Personal information
- Born: September 16, 1978 (age 47) Los Angeles, California, U.S.
- Height: 6 ft 1 in (1.85 m)
- Weight: 195 lb (88 kg)

Career information
- High school: Sandwich
- College: New Hampshire
- CFL draft: 2001: 1st round, 6th overall pick

Career history

Playing
- 2001–2003: Calgary Stampeders
- 2004–2005: Winnipeg Blue Bombers
- 2005–2006: Hamilton Tiger-Cats
- 2007–2010: Edmonton Eskimos
- 2011: BC Lions

Coaching
- 2014–2016: York Lions (RC/Associate OC)
- 2017–2019: York Lions (OC)

Awards and highlights
- Grey Cup champion (2001); CFL Most Outstanding Canadian (2008); Dr. Beattie Martin Trophy (2008); 2× CFL West All-Star (2007–2008);
- Stats at CFL.ca

= Kamau Peterson =

American gridiron football player and coach (born 1978)

Kamau Peterson (born September 16, 1978) is a former professional Canadian football wide receiver and formerly the offensive coordinator for the York Lions football team. He last played for the BC Lions of the Canadian Football League. He was originally drafted sixth overall by the Calgary Stampeders in the 2001 CFL draft and won the 89th Grey Cup with the team that year.
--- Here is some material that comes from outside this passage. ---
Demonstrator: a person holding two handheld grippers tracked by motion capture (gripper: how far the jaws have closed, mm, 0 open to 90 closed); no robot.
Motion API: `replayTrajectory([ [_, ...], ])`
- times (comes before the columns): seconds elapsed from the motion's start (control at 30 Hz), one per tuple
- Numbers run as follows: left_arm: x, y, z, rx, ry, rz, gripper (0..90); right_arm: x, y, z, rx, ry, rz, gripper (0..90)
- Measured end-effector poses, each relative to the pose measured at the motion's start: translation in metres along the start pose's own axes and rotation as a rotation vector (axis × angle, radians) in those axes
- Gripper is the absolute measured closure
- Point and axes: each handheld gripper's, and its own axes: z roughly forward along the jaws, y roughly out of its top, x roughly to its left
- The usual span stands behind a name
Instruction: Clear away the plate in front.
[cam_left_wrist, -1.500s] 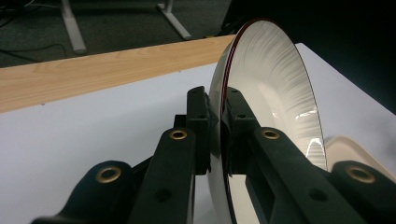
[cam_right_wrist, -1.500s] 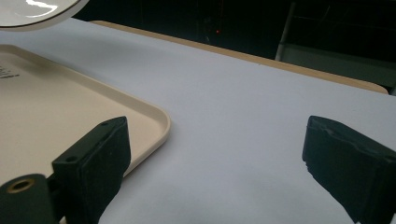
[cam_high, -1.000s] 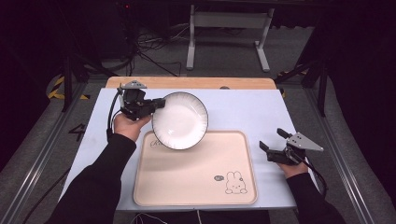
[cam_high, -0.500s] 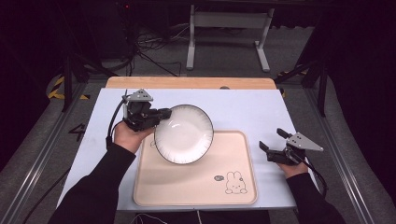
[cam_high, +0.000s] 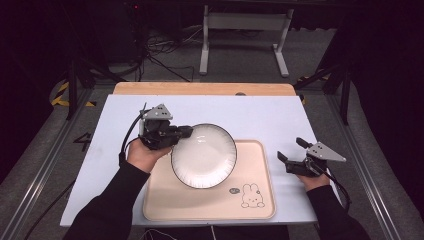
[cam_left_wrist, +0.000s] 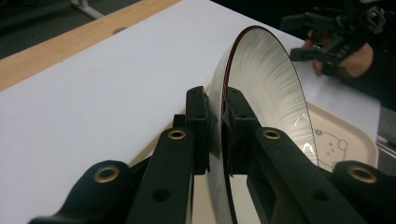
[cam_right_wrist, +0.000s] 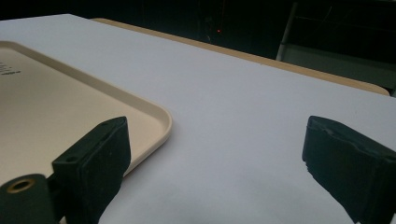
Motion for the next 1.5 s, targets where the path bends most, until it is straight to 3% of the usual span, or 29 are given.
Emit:
replayTrajectory([
  [0.17,-0.006,-0.001,0.005,-0.003,-0.014,0.019,82.7,0.0,0.0,0.0,0.001,-0.001,-0.001,8.3],
  [0.37,-0.012,-0.001,0.011,0.038,-0.018,0.052,82.7,0.0,0.0,0.0,0.0,0.0,-0.003,8.3],
  [0.67,-0.008,-0.009,0.026,0.059,-0.044,0.024,82.6,0.0,0.0,0.0,-0.001,0.003,-0.005,8.3],
  [1.3,-0.005,-0.018,0.04,0.093,-0.099,-0.022,82.2,0.001,0.0,0.0,0.0,0.002,-0.01,8.3],
  [1.43,-0.005,-0.022,0.044,0.112,-0.067,-0.006,82.1,0.001,0.0,-0.001,-0.004,0.003,-0.016,8.3],
  [1.5,-0.004,-0.023,0.044,0.107,-0.08,-0.021,82.1,0.002,0.0,-0.001,-0.004,0.002,-0.018,8.3],
])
Although he was born in Los Angeles, California, United States, Peterson grew up in Detroit, Michigan, but was schooled in LaSalle, Ontario, so he counts as a non-import in the CFL.
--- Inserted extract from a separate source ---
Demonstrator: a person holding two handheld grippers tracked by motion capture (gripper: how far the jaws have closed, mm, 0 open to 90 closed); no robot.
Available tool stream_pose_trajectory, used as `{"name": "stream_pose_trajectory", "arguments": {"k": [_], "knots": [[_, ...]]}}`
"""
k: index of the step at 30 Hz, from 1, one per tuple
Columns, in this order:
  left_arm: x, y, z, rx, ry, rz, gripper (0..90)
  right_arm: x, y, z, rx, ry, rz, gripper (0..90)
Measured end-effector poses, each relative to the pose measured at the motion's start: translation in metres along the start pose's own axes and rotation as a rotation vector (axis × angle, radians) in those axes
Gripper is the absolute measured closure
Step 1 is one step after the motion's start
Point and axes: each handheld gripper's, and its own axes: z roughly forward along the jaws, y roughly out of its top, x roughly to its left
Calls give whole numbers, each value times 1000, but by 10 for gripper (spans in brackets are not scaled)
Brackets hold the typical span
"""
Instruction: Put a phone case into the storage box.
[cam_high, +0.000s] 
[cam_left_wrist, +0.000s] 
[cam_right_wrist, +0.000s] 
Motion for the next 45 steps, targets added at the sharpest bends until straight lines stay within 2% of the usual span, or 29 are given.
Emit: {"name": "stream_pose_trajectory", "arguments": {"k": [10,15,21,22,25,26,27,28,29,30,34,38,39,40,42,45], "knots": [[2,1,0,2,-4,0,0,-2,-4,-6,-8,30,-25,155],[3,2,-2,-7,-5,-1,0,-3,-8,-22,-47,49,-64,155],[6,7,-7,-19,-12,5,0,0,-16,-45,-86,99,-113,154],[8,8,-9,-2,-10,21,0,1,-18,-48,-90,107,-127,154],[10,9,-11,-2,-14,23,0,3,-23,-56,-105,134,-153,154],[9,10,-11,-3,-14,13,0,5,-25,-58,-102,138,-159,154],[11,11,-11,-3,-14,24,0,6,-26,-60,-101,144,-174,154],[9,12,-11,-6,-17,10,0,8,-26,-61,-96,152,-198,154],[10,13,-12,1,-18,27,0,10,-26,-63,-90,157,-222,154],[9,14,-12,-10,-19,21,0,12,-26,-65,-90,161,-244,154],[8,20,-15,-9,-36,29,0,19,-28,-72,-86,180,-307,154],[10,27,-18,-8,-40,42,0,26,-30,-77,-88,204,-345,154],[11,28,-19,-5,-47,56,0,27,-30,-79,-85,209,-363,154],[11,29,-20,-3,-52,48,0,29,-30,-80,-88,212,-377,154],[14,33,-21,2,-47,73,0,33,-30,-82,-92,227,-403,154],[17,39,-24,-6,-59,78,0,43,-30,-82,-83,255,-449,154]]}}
Kamau transitioned into his post-football career by founding PlaymakerU which trained young athletes in many sports but especially football. Based in Sherwood Park, Alberta he operated out of a new facility there. Peterson entered into coaching in 2012, serving as receivers coach on Team Canada's Jr. National (U19) Team from 2012 through 2016, earning 2 golds and a silver medal in world championship play. (Texas 2012, Kuwait 2014, Harbin 2016) From there he joined the York University football staff as receivers coach and assistant OC in 2014, taking over as offensive coordinator from 2017 through 2019 before moving on from York in 2020. During his time at York, Peterson spearheaded the resurgence of the York Offence, as well as served as their strength and conditioning coach.